Peran lain, misalnya, dilakukan Universitas Muhammadiyah Surakarta dengan memberikan bantuan makanan bagi mahasiswa, subsidi pulsa mahasiswa, pemotongan biaya SPP, bantuan sembako untuk masyarakat sekitar, serta vaksinasi. Di Universitas Muhammadiyah Purwokerto, mahasiswa yang melakukan kuliah kerja nyata diarahkan untuk pendampingan pencegahan Covid-19. ”Pemerintah hanya menyediakan vaksin, sedangkan biaya operasional vaksinasi menggunakan dana dari Muhammadiyah,” ujar Agus.
Haedar mengatakan, Muhammadiyah terus bertransformasi memainkan peran-peran yang dibutuhkan di masanya. Muhammadiyah terus mendorong dan memainkan peran agar Indonesia menjadi negara dan bangsa yang maju di berbagai bidang kehidupan dengan tetap berpijak di bumi keindonesiaan yang berbasis Pancasila, nilai luhur agama, dan kebudayaan sendiri.
Pada era kemerdekaan, Muhammadiyah mentransformasikan diri berjuang untuk kebangkitan Indonesia merdeka. Persyarikatan meletakkan dasar untuk membangun kesadaran kolektif dalam melawan penjajah dengan modal pikiran maju dan menyiapkan sumber manusia yang berani berkorban melawan penjajah, antara lain melahirkan Soedirman, Sarbini, dan Djuanda.
Pada era pascakemerdekaan, Muhammadiyah membangun kekuatan bangsa melalui pendidikan, kesehatan, sosial, ekonomi, komunitas, dan pranata-pranata kemajuan agar bangsa Indonesia mampu membangun diri setelah merdeka. Masa Orde Lama dan Orde Baru dilalui dengan keberhasilan membangun lembaga-lembaga modern tersebut.

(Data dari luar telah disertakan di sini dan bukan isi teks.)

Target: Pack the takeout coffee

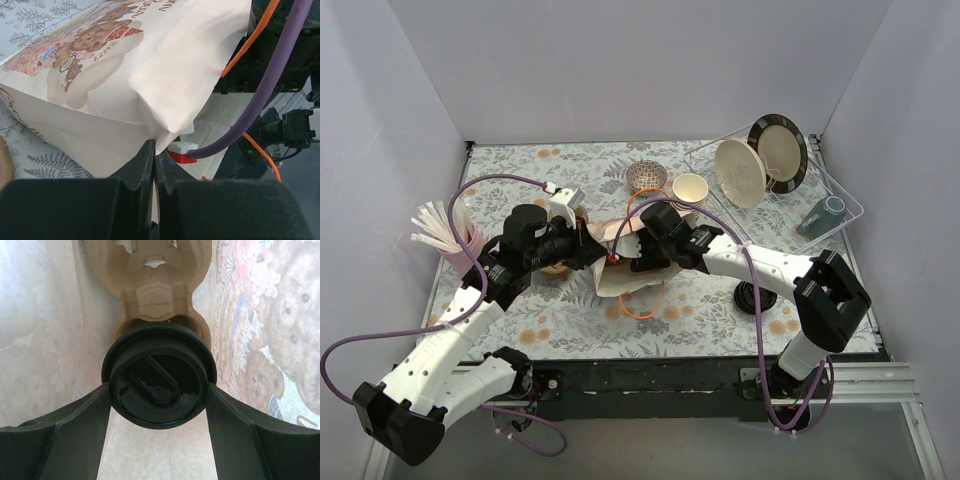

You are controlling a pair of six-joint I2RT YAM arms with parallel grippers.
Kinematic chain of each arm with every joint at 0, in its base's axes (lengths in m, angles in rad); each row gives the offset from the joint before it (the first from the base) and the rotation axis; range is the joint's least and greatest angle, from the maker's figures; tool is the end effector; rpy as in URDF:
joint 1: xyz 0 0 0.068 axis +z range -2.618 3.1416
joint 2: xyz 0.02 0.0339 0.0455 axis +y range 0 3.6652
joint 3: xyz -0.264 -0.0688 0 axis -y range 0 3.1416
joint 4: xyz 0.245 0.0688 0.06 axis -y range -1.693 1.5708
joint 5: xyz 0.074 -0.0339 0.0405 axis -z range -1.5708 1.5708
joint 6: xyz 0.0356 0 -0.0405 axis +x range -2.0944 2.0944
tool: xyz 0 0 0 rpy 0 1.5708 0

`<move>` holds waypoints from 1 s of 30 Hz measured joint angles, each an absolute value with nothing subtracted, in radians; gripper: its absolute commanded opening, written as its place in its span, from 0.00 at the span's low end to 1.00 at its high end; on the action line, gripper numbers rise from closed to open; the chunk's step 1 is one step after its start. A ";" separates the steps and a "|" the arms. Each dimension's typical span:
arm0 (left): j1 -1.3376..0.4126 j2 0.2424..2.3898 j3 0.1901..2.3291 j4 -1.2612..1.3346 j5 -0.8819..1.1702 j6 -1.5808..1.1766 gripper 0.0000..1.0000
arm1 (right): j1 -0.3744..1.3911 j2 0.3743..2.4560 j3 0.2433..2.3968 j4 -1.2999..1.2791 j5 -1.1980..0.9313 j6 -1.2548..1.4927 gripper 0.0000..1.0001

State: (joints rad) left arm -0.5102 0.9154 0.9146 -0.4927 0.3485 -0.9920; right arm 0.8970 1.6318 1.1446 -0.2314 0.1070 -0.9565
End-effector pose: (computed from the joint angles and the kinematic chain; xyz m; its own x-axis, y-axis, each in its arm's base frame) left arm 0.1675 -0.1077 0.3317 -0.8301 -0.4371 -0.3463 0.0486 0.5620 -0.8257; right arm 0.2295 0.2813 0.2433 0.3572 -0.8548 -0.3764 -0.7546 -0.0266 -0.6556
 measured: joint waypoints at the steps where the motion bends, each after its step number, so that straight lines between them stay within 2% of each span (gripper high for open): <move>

Di era reformasi, Muhammadiyah yang memelopori gerakan suksesi dan reformasi 1998 berusaha mengisi ruang perubahan dengan menjaga keseimbangan antara konsistensi menjaga nilai-nilai dan visi kebangsaan yang dibangun para pendiri bangsa dan perubahan demokrasi yang liberal. Hal ini dilakukan agar terjadi sintesis atau integrasi dan konsolidasi reformasi yang tetap berpijak pada jati diri Indonesia yang berbasis Pancasila, nilai luhur agama, dan kebudayaan Indonesia.
”Transformasi nilai dan peran Muhammadiyah tersebut dikembangkan dengan tetap konsisten mengintegrasikan keislaman dan keindonesiaan yang kohesif dalam bingkai Islam berkemajuan,” kata Haedar.
Baca juga: Muhammadiyah Menjaga Akal Waras Umat
Memasuki tahun politik jelang 2024, Muhammadiyah berkomitmen tetap berdiri konsisten sebagai kekuatan ormas keagamaan yang non-partisan dalam dunia politik praktis sesuai kepribadian dan khittah grerakannya. Kepentingan Muhammadiyah bersama seluruh kekuatan nasional dan komponen bangsa ialah membangun Indonesia secara kolektif-kolegial sebagaimana dijiwai gotong royong dan persatuan Indonesia dalam Bhinneka Tunggal Ika.
”Kami terus menjalin kerja sama selain dengan pemerintah juga dengan kekuatan-kekuatan politik nasional, termasuk dengan tokoh-tokoh politik, baik dari partai politik maupun non-partai,” katanya.
Pada posisi dan kepentingan membangun Indonesia milik semua, oleh semua, dan untuk semua itulah, Muhammadiyah terus berdialog, berkomunikasi, dan bekerja sama dengan seluruh pihak di Indonesia. Muhammadiyah berharap setiap elite dan kekuatan politik nasional betul-betul dapat memastikan Indonesia aman, damai, bersatu, maju, berdaulat, dan bermartabat sebagai bangsa dan negara.
Menurut dia, kontestasi politik ke depan harus dilakukan secara elegan dengan jiwa kenegarawanan tinggi yang menempatkan kepentingan Indonesia di atas kepentingan pribadi, kroni, dan golongan sendiri. Kontestasi politik 2024 harus lebih baik dan bermartabat serta tidak menyisakan residu perpecahan di tubuh bangsa. ”Muhammadiyah akan berdiri tegak dan konsisten menjaga kewarasan akal budi berpolitik serta merekat persatuan dan memajukan Indonesia tanpa mengklaim diri paling Indonesia,” ucap Haedar.